Now is the time I start feeling bad about all of the other funniest people in Hawaii I’m not going to be able to get to in any depth. Like all the hilarious radio personalities like Frank B. Shaner, Michael W. Perry, the late, great Hal “Aku” Lewis and Larry Price (usually unintentionally funny, but funny anyway). Great local comedians like Bo Irvine, who I have shared the stage with from time to time. And Mel Cabang, Hawaii’s Don Rickles.
And what about the funny women? Hilo Hattie and her “rascal” hula. Standup comic Cathy Tanaka. Melveen Leed. And Karen Keawehawaii.
Few people know that Keawehawaii got her first laugh on stage when an equipment malfunction made it sound like she had passed gas.
“I just stood there by the microphone, made a little look at my okole and said, ‘Good lunch.’ Everyone laughed.

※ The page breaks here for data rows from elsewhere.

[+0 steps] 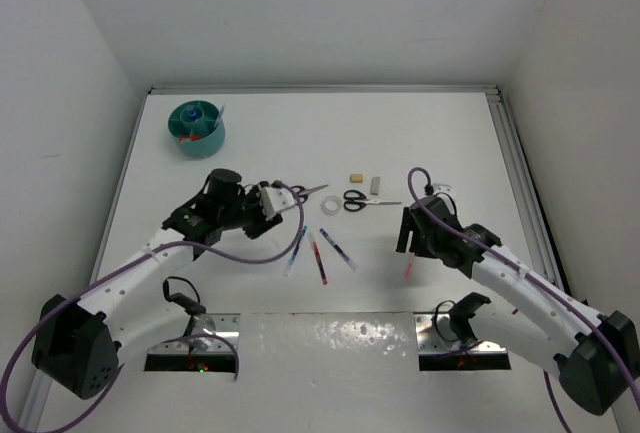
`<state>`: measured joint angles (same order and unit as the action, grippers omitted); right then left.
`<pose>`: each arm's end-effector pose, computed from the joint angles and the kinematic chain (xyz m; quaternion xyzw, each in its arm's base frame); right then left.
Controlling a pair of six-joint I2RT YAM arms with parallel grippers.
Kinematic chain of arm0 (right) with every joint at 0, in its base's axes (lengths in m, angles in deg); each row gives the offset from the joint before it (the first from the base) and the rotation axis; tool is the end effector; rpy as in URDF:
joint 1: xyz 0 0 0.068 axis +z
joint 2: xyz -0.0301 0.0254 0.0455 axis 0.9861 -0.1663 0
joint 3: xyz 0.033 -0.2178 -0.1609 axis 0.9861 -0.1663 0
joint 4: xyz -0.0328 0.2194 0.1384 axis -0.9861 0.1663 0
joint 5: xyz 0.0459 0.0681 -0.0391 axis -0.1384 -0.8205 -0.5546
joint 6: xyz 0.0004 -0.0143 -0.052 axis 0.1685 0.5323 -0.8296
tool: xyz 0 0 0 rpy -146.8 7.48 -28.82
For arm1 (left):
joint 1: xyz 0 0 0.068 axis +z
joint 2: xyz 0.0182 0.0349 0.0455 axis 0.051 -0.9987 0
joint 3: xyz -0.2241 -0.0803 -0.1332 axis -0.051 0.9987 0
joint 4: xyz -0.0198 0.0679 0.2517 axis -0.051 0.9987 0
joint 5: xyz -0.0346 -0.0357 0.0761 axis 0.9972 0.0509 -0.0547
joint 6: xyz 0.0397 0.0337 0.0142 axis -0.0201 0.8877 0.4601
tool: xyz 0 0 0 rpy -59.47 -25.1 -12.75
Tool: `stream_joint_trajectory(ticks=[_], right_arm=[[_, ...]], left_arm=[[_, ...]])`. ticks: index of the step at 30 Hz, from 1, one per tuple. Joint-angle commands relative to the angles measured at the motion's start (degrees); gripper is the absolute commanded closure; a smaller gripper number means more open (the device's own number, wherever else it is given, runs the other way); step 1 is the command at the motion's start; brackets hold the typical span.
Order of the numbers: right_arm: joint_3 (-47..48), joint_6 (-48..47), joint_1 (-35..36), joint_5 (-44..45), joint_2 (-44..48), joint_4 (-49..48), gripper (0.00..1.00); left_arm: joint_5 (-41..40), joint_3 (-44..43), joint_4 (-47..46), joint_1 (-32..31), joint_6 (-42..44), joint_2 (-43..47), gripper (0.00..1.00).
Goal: Sort the stationery into containers
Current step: Pick up the pen cap from the center of the board.
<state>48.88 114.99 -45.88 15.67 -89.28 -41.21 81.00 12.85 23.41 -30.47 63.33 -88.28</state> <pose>0.1450 0.0850 0.2009 0.1382 0.9316 0.0589 0.3310 0.1858 -0.1095 0.2388 0.4965 0.7372 -0.1296 0.4397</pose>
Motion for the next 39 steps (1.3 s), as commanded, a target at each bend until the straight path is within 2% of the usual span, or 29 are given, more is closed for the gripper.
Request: stream_joint_trajectory(ticks=[1,2,3,5,6,8,15,29,34,39], right_arm=[[-0.2,2.8,-3.6,-7.2,-0.2,1.5,0.28],[-0.2,2.6,-5.1,-7.9,-0.4,1.9,0.27],[-0.3,2.6,-5.9,-8.6,-0.4,2.0,0.24],[-0.9,2.7,-8.3,-9.6,0.0,1.5,0.22],[-1.1,2.9,-9.1,-10.2,0.2,0.8,0.22],[-1.8,3.0,-11.9,-11.0,0.4,-0.2,0.21],[-2.8,1.7,-17.4,-15.6,-1.9,-3.5,0.22],[-5.2,0.3,-19.8,-19.9,-0.3,-6.9,0.27],[-5.2,0.1,-19.7,-19.9,-0.5,-6.2,0.28],[-4.8,-0.1,-19.9,-19.8,0.0,-6.0,0.29]], left_arm=[[15.1,-1.7,11.5,4.1,44.1,-1.1,0.55],[16.5,-3.0,22.7,4.6,59.5,-2.5,0.55],[17.8,-4.4,26.9,4.6,64.0,-4.5,0.55],[18.7,-9.0,35.5,4.2,70.0,-11.5,0.54],[18.9,-11.8,37.3,3.9,71.3,-16.3,0.52],[18.7,-12.6,38.2,3.8,73.4,-19.1,0.5],[14.4,-9.8,30.9,0.5,73.9,-21.2,0.5],[9.3,-9.7,22.4,-0.3,68.6,-29.6,0.52],[7.4,-9.3,21.0,-1.4,68.6,-31.1,0.56],[6.9,-8.7,20.0,-2.5,67.6,-31.7,0.67]])
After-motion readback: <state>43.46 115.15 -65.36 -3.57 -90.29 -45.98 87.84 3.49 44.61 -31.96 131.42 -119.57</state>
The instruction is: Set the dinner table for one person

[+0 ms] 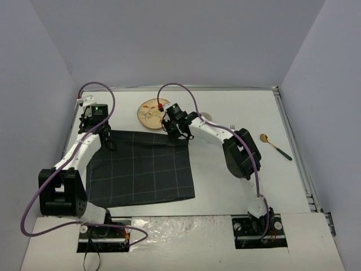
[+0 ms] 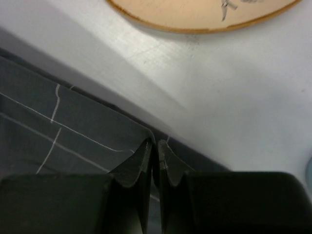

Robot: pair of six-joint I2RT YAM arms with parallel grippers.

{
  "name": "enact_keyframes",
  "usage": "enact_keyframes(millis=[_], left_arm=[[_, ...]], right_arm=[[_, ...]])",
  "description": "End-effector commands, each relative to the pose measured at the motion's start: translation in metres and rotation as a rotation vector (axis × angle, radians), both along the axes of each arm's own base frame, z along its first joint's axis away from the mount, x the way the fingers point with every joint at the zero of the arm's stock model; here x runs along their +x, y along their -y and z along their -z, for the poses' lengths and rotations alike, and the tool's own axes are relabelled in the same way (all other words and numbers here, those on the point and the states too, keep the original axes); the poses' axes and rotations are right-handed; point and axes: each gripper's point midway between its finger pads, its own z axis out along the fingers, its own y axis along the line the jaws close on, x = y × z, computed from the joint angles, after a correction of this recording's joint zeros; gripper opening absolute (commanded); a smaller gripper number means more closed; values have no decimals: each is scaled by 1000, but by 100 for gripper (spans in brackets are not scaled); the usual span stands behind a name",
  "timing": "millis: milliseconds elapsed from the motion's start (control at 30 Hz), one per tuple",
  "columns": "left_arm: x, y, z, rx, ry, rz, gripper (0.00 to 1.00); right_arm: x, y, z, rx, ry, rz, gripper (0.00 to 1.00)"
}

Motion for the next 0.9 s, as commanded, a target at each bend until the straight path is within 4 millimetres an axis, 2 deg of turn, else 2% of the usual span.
enact_keyframes(millis=[0,100,200,233,267,400,433,533,567,633,767,800,867], left_arm=[[42,-20,-57,56,230,-47,12],[50,-36,-57,58,234,-76,19],[57,-37,-71,51,259,-71,39],[58,-36,-79,46,274,-63,48],[55,-33,-82,34,269,-49,56],[38,-18,-97,-34,262,0,80],[33,-11,-105,-68,277,19,84],[1,14,-80,-178,167,68,87],[-9,20,-75,-214,158,68,88],[-33,32,-37,-276,66,84,88],[-70,32,6,-297,-39,44,88],[-73,32,7,-297,-39,43,88],[-80,34,25,-319,-67,35,88]], right_arm=[[47,2,-44,-10,180,59,14],[65,6,-61,-21,243,117,22],[78,8,-92,-4,312,167,34],[82,8,-111,18,343,181,43],[82,9,-121,30,359,194,49],[72,18,-143,60,380,218,65],[65,22,-142,63,369,219,66],[32,28,-127,90,297,186,66],[20,31,-131,112,290,179,66],[-4,34,-118,131,253,164,66],[-66,42,-74,69,184,95,66],[-67,41,-73,72,187,91,66],[-93,44,-54,68,169,46,66]])
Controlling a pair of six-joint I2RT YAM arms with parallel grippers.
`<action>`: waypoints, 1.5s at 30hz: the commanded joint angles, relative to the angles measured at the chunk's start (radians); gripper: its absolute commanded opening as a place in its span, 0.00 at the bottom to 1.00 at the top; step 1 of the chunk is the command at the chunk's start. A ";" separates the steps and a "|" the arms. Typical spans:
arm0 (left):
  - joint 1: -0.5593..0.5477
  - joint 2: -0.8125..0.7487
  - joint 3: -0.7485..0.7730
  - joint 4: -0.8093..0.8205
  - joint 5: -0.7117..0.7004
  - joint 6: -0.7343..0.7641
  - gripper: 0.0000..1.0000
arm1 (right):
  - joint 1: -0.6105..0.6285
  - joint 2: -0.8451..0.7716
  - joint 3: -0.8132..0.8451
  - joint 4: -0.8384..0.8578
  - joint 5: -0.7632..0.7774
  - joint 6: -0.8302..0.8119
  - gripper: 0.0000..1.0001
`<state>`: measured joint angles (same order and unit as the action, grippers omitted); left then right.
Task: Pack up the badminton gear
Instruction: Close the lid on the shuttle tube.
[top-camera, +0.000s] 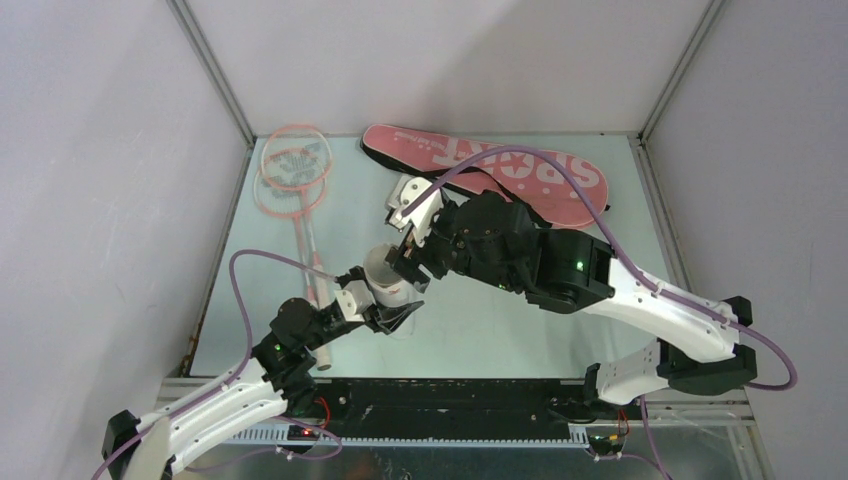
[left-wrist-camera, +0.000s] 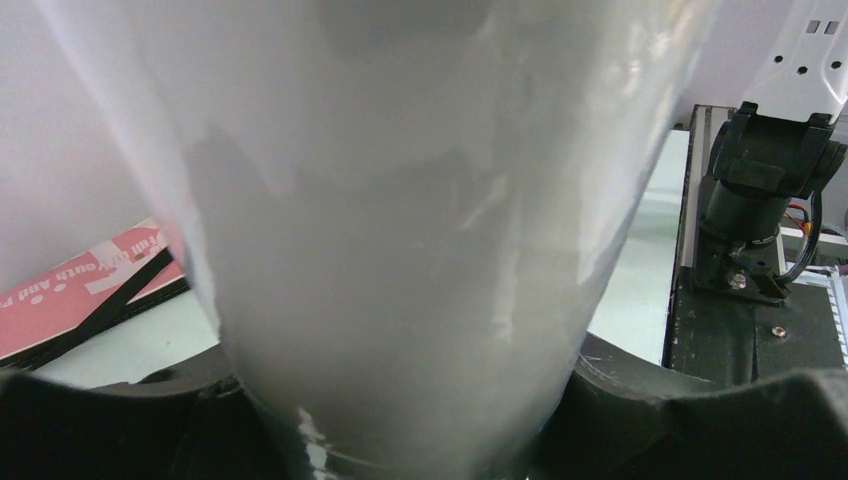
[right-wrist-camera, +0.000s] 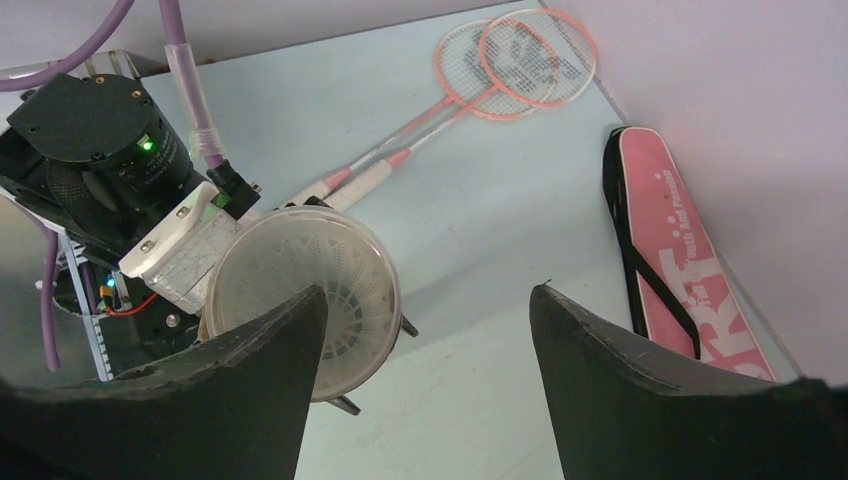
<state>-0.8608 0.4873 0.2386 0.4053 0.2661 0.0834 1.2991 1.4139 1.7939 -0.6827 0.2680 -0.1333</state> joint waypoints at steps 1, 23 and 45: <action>0.000 0.001 0.008 -0.069 0.015 0.020 0.60 | -0.008 0.019 0.038 -0.040 0.004 -0.001 0.77; 0.000 -0.008 0.008 -0.082 0.008 0.024 0.60 | -0.060 0.053 0.024 -0.091 -0.036 0.024 0.74; 0.000 -0.001 0.016 -0.086 -0.001 0.020 0.60 | -0.060 0.069 0.119 -0.103 -0.061 0.018 0.73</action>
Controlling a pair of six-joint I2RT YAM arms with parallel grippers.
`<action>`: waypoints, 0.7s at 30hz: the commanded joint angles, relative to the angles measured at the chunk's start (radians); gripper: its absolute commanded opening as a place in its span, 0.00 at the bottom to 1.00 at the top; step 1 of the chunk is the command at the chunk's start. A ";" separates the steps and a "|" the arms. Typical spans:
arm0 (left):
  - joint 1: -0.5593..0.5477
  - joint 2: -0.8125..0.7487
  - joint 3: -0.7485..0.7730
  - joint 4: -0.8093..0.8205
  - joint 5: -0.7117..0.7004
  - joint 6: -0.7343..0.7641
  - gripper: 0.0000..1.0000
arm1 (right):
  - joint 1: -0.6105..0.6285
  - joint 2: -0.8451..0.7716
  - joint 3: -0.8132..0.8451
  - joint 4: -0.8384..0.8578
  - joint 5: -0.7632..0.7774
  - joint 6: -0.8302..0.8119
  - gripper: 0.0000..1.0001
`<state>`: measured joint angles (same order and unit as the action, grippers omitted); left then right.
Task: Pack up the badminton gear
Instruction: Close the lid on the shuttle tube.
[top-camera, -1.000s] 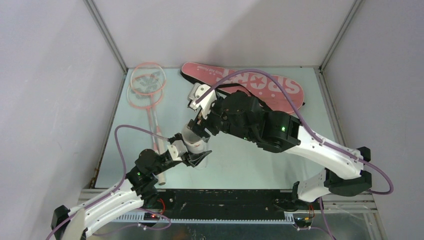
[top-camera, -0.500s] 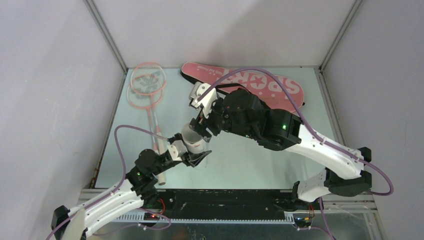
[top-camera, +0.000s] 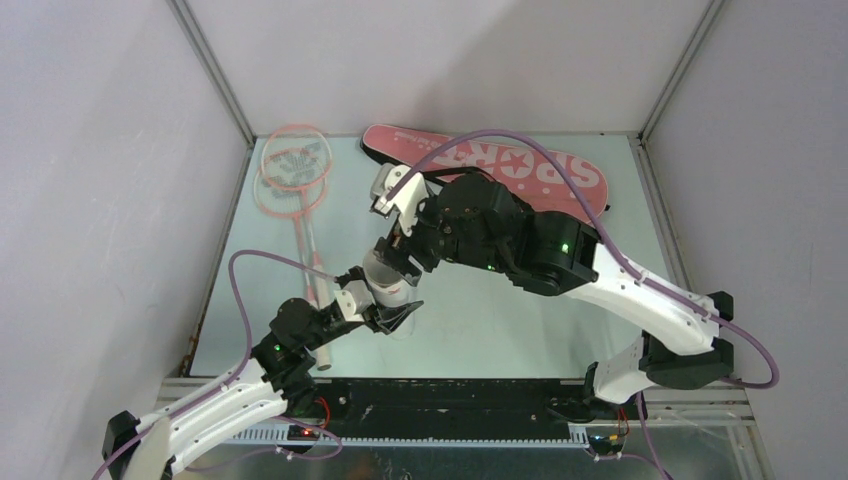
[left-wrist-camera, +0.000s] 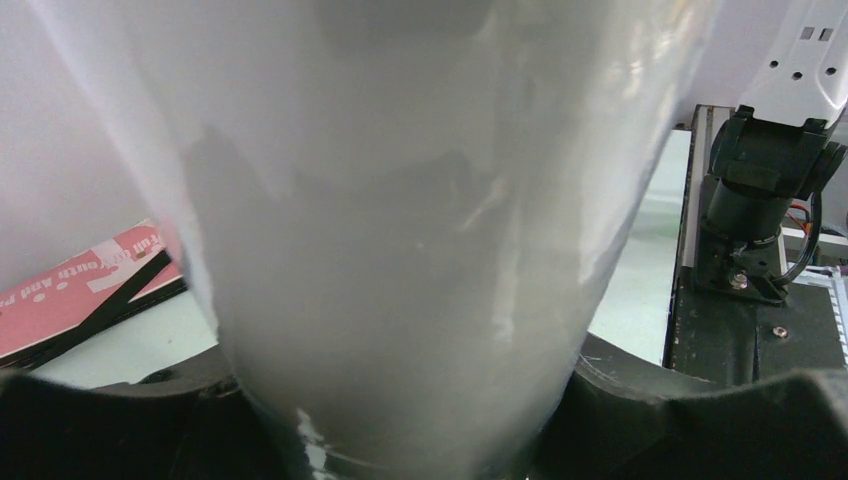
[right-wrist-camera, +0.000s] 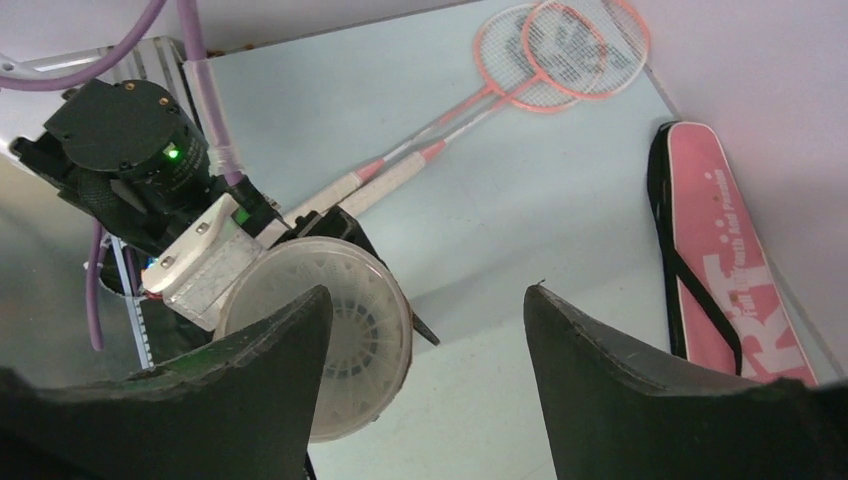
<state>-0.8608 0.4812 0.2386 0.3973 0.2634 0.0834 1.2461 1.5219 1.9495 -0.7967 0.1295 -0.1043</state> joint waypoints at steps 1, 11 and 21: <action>0.000 0.006 0.017 -0.077 0.000 0.020 0.60 | -0.007 -0.055 -0.045 0.043 0.083 -0.013 0.75; 0.000 0.029 0.034 -0.079 -0.001 0.021 0.61 | -0.022 -0.362 -0.345 0.546 -0.011 0.016 0.86; 0.000 0.028 0.055 -0.073 0.019 0.018 0.61 | -0.102 -0.532 -0.532 0.500 0.120 0.096 0.87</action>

Before I sang a note I knew I had these people in my hand. It pivoted me from just doing music to using comedy to make people feel comfortable.”
And what of the unlikely comedy genealogy that has offered up a seemingly endless line of really funny people?
Somewhere right now a rambunctious girl or boy is disrupting a high school class or practicing the routines of Paul Ogata or Augie T in front of a mirror using the TV remote control as a microphone. Andy Bumatai told me that, at a recent open-mic night he hosted in a small Kapolei club, he may have seen the future.
“There was this Samoan guy who had never been on stage,” he says. “And he got up and did 10 solid minutes in front of a pretty good crowd. It was the best first-time effort I’ve ever seen.”
Charles Memminger is a national award-winning humor writer who has been known to perform standup comedy from time to time to the side-splitting befuddlement of Honolulu audiences.